Im Fall der mutmaßlichen Geisterfahrt eines Streifenwagens auf der A20 gibt es neue Entwicklungen. Die Polizei hat am 20. Januar 2026 ein Ermittlungsverfahren gegen die eigene Besatzung eingeleitet. Der Vorfall ereignete sich bereits am 10. Januar während einer Blaulichtfahrt, wurde jedoch erst durch Zeugenberichte und Medienrecherchen in seinem gesamten Ausmaß bekannt.
Streifenwagen soll gewendet und entgegen der Fahrtrichtung gefahren sein
Nach aktuellem Ermittlungsstand verdichtet sich der Verdacht, dass der Streifenwagen nach einer verpassten Abfahrt auf der Autobahn gewendet hatte und entgegen der Fahrtrichtung unterwegs war. Mehrere Zeugen meldeten das gefährliche Manöver. Offenbar sollte damit eine längere Umfahrung vermieden werden.

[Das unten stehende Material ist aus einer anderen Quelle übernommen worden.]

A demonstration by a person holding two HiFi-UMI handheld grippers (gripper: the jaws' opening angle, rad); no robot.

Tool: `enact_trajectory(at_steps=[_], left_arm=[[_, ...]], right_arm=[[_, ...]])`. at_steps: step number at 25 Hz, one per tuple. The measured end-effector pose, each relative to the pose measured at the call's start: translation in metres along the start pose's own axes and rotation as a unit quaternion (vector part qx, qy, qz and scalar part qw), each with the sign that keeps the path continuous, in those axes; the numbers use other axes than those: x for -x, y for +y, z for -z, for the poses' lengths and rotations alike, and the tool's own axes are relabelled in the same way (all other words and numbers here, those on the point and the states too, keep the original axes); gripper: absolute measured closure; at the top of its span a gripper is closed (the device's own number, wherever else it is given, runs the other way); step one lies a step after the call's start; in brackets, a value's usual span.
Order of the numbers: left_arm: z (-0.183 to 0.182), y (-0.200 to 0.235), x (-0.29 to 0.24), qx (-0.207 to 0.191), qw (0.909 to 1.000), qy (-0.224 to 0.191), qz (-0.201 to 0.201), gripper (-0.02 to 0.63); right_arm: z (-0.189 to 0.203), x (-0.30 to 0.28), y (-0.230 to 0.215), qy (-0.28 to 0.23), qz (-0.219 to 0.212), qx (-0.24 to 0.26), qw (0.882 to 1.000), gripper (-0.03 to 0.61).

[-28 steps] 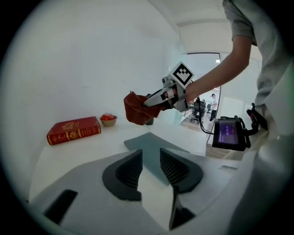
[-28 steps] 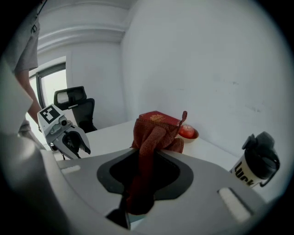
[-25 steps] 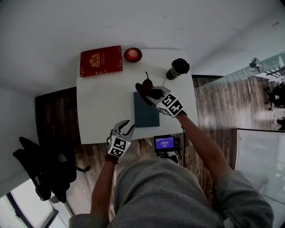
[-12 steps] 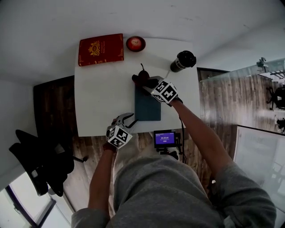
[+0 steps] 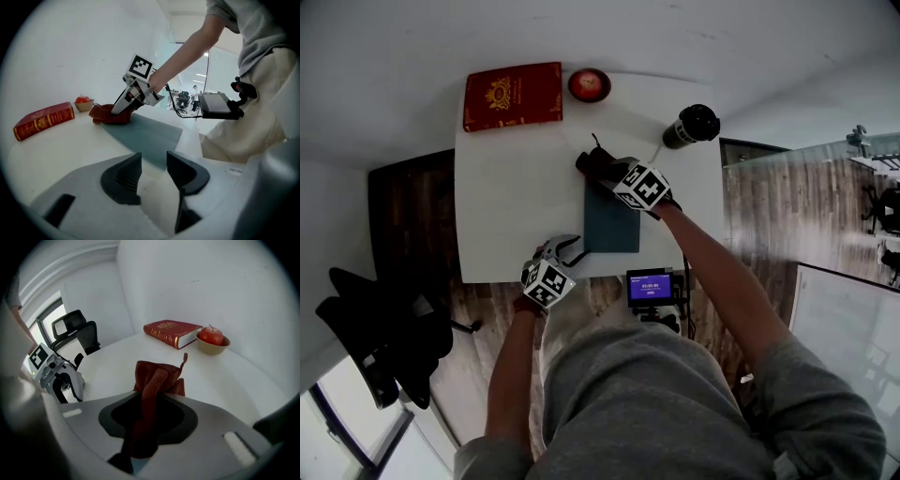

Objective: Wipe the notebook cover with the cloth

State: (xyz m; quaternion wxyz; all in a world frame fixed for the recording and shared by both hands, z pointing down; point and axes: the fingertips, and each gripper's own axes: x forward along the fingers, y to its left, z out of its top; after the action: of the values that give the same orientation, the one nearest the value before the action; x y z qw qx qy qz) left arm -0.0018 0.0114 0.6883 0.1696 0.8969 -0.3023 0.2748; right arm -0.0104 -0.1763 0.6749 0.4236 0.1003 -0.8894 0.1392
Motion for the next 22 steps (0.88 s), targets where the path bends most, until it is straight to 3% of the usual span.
enact_trajectory(at_steps=[7,22], left_arm=[[0.010,-0.001,-0.009,-0.019,0.9982,0.056,-0.007,0.437],[0.011,-0.004,-0.011,-0.019,0.9973,0.071,0.008,0.445]], right_arm=[[0.002,-0.007,0.000,0.019,-0.025,-0.013,0.999,0.459],[0.008,-0.008,0.014,0.050,-0.003,0.037,0.998,0.466]])
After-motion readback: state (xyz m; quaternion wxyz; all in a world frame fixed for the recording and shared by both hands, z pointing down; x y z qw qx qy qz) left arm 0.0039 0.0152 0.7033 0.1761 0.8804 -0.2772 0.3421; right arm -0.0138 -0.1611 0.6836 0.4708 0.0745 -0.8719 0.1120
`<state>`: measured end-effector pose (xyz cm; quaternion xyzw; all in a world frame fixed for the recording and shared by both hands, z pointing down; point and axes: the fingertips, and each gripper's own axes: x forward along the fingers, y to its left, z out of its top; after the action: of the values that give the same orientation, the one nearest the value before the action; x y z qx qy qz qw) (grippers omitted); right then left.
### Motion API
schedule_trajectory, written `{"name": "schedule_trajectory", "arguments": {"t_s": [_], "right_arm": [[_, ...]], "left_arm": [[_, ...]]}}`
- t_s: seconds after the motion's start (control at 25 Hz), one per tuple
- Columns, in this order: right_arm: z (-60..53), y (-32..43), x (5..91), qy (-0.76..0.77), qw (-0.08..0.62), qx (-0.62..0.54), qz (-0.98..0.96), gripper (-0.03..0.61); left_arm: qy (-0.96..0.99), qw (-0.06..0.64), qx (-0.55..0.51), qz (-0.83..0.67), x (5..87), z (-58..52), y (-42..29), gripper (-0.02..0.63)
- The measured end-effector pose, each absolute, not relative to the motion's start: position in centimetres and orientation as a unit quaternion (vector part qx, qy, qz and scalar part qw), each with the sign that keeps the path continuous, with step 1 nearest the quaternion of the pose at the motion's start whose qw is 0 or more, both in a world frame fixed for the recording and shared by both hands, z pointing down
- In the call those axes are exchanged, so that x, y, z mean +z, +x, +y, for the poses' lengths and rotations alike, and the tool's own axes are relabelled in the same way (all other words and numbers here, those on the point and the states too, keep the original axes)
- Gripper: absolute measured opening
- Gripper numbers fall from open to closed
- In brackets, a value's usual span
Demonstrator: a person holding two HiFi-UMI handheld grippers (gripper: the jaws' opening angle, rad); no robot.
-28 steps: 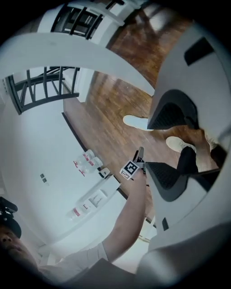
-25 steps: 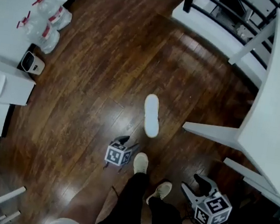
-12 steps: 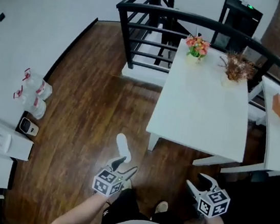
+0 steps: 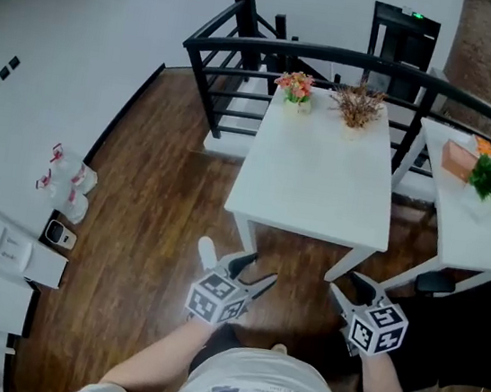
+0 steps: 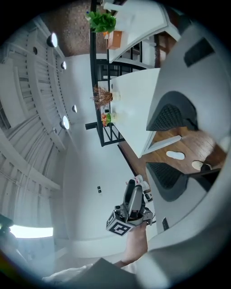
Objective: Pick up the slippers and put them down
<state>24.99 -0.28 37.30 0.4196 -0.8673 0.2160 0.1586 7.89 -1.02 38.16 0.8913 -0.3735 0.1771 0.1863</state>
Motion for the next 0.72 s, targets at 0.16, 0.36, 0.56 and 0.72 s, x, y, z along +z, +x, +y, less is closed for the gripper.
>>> {"name": "schedule_trajectory", "arguments": {"t_s": [0.16,0.36,0.56,0.72], "right_arm": [[1.8,26.7,36.3,0.417,0.151,0.214,-0.871,0.230],[4.0,27.4,34.4,0.411,0.149,0.200,-0.877,0.229],[5.2,27.5,32.0,0.411,0.132,0.183,-0.883,0.229],[6.1,27.1,30.5,0.408,0.134,0.165,-0.888,0.229]], "left_arm": [[0.893,0.165,0.181,-0.377,36.0,0.9,10.4,0.276],[0.893,0.159,0.183,-0.378,34.7,3.0,11.5,0.276],[0.901,0.151,0.170,-0.369,33.0,4.3,12.3,0.277],[0.902,0.137,0.163,-0.375,31.3,5.3,11.9,0.276]]}}
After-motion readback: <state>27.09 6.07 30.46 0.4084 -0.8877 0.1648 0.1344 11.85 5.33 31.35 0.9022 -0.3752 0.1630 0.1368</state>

Politische Reaktionen und öffentliche Kritik
Der Vorgang sorgt in der Region für erhebliches Aufsehen. In den lokalen Nachrichten wird der Fall als „Polizei‑Eklat“ bezeichnet, da das Verhalten der Beamten die Verkehrssicherheit massiv gefährdet haben soll. Auch aus der Kommunalpolitik kommen deutliche Reaktionen, die eine umfassende Aufklärung fordern.
Ermittlungen wegen Gefährdung des Straßenverkehrs
Das Verfahren wird derzeit unter dem Aspekt der Gefährdung des Straßenverkehrs geführt. Der Kriminaldauerdienst wertet Zeugenaussagen, interne Dokumentationen und mögliche Videoaufnahmen aus. Ergebnisse der Untersuchung stehen noch aus.